Dans l’écosystème fragile et isolé de l’Antarctique, le chercheur colombien Paulo Tigreros plonge son filet dans les eaux glacées pour collecter de minuscules particules. Il sait que la présence de microplastiques dans l’un des coins les mieux préservés du monde est un thermomètre de la pollution de la planète.
Comme un tamis, le filet laisse passer l’eau et retient les petites particules solides qui flottent dans ces eaux glacées du détroit de Gerlache, couloir naturel long d’environ 160 kilomètres de long séparant l’archipel de Palmer et l’extrémité de la péninsule antarctique.
Au bout du monde, loin de l’agitation planétaire, cet endroit immaculé est censé être à l’abri de la dégradation environnementale qui affecte le reste de la Terre.
Les échantillons récoltés permettront, après examens au microscope et autres analyses, de déterminer le niveau de microplastiques qu’ils contiennent.
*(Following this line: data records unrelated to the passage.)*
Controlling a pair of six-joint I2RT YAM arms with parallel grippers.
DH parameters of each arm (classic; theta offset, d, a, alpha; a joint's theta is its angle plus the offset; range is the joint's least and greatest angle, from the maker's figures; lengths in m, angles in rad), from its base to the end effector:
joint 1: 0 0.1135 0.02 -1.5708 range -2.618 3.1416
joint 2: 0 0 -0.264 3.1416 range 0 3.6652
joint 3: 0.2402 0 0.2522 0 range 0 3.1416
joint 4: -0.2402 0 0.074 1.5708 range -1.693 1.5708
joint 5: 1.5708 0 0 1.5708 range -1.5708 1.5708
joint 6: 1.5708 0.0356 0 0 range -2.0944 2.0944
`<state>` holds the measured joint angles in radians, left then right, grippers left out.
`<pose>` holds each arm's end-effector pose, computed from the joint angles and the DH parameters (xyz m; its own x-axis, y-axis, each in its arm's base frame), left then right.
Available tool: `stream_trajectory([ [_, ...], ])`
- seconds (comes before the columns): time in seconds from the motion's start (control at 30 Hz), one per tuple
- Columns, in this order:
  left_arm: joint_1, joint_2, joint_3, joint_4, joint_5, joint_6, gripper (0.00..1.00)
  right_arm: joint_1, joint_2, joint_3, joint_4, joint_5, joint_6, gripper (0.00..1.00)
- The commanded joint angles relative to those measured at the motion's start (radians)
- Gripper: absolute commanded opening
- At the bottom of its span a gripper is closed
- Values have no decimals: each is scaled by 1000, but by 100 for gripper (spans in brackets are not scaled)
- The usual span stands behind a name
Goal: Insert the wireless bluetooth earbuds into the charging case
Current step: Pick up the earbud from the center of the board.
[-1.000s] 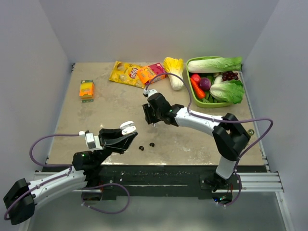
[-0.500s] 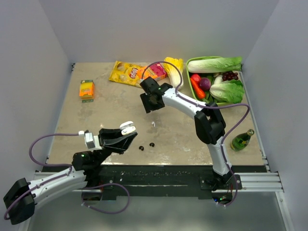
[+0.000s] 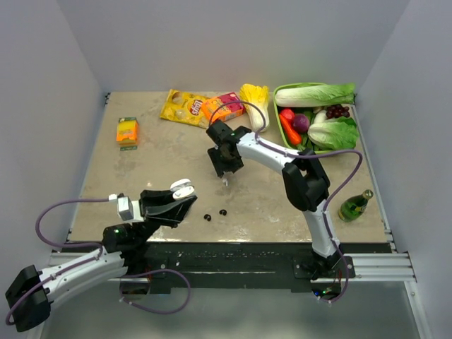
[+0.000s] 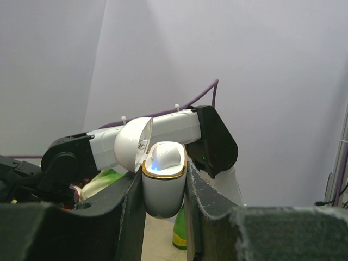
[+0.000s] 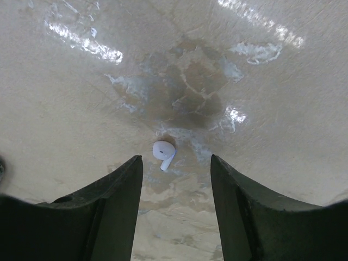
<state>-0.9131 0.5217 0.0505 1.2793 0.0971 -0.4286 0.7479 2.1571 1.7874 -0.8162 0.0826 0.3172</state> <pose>0.0659 -0.0909 0.2664 0.0576 -0.7512 -0.6575 0.9373 0.2674 -0.2234 0.3372 0.3088 0.1994 -0.8499 -0.3644 -0.3806 -0.4104 0.9108 0.0444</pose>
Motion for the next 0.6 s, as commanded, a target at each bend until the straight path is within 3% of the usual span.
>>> stream_trajectory([
  [0.0,-7,-9,-186,87,1,-19,0,18,4,-6,3,-37,19,55],
  [0.57,-9,0,-198,103,1,-35,0,22,50,-49,31,-52,23,50],
])
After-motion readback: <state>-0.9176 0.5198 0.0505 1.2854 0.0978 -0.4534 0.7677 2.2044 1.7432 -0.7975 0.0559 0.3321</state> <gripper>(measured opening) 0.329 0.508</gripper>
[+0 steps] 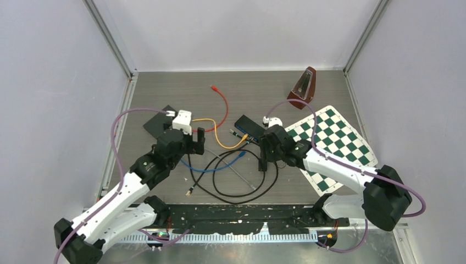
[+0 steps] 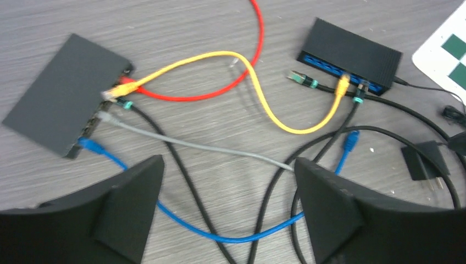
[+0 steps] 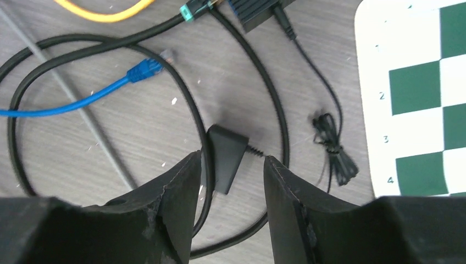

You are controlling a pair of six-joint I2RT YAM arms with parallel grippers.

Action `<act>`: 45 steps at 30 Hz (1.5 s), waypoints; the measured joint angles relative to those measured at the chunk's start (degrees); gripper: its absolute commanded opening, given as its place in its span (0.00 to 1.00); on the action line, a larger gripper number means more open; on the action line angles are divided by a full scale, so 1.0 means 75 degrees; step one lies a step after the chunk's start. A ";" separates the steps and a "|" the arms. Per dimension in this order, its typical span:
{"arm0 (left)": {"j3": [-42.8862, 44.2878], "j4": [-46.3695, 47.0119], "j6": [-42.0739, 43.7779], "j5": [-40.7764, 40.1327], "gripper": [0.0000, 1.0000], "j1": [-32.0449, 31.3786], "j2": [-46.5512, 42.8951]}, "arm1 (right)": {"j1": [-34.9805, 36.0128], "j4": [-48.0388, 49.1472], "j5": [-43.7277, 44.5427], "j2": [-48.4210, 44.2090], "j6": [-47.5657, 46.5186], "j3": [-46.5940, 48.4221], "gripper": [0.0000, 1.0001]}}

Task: Insert the plug into the switch port
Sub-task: Adjust the switch port at the center of the board.

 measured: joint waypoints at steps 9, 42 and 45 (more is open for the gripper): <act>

La taille de ces particules – le plus souvent invisibles à l’oeil nu – faits de polymères et autres composés toxiques varie entre 5 mm jusqu’à un millième de millimètre.
– Menace mortelle –
Pour le biologiste marin de 51 ans et ses collègues scientifiques embarqués à bord de l’ARC Simon Bolivar, un navire de la marine colombienne, il ne fait aucun doute que ces particules ont déjà atteint l’Antarctique, où les eaux des océans Pacifique, Atlantique et Indien se rejoignent.
Conséquence de la pollution à grande échelle des eaux du globe par nos millions de tonnes de déchets, la présence de ces particules a déjà été prouvée maintes fois dans ces océans.
Ces microplastiques sont le résultat de la dégradation physique et chimique d’objets qui mettent des centaines d’années à se dégrader. Leurs impacts ne sont étudiés que depuis le début des années 2000, mais sont encore peu connus.
Pour M. Tigreros, ils sont déjà « omniprésents » dans les océans, leurs effets pouvant être mortels pour les animaux et les écosystèmes.
« Nous considérons l’Antarctique comme un continent totalement isolé » de l’activité humaine, mais « il reflète les problèmes environnementaux » de la planète, explique à l’AFP Jorge Tadeo Lozano, chercheur à l’université de Bogota, qui accompagnait cette 10e expédition scientifique de la marine colombienne.
Des recherches menées en 2019 par l’université néo-zélandaise de Canterbury ont révélé l’existence de microplastiques dans la neige antarctique, alors que plus de 430 millions de tonnes de plastique sont produites chaque année dans le monde, selon l’ONU.
Malgré son éloignement, le « continent blanc » est très exposé aux menaces extérieures, s’alarme M. Tigreros.
Les particules peuvent y être arrivées naturellement, transportées par les courants océaniques se dirigeant vers le sud. Elles peuvent également voyager dans l’atmosphère ou dans les excréments de mammifères marins et poissons qui, à certaines périodes de l’année, migrent vers les tropiques pour revenir quelques mois plus tard.
Une pince à la main, le chercheur saisit un krill et quelques algues récupérées dans un échantillon. Le crustacé se nourrit de ces algues microscopiques appelées phytoplancton, mais qu’il confond souvent avec les microplastiques flottant dans son environnement en raison de leur petite taille.
Ainsi contaminé, le krill est lui-même à la base de la consommation de nombreux autres animaux plus gros. Et c’est tout le reste de la chaine alimentaire qui s’en trouve affectée.
« Lorsqu’une baleine se nourrit de ce krill, le microplastique pénètre très probablement dans ses intestins », affectant son système pulmonaire, son système reproducteur et même sa capacité à nager.
La calotte glaciaire de l’Antarctique, avec ses manchots et ses phoques, souffre depuis des années de la hausse des températures mondiales.
Selon l’Agence onusienne internationale de l’énergie atomique (AIEA) des Nations unies, qui vient précisément de lancer une expédition avec l’Argentine sur ce thème, les microplastiques pourraient endommager davantage le grand continent blanc « en réduisant le reflet de la glace, en modifiant la rugosité de la surface, en stimulant l’activité microbienne » et « en agissant comme un isolant thermique ».
Selon l’Organisation météorologique mondiale, la fonte des glaciers, qui renferment 90% de l’eau douce de la planète, pourrait entraîner une élévation du niveau de la mer jusqu’à 60 mètres.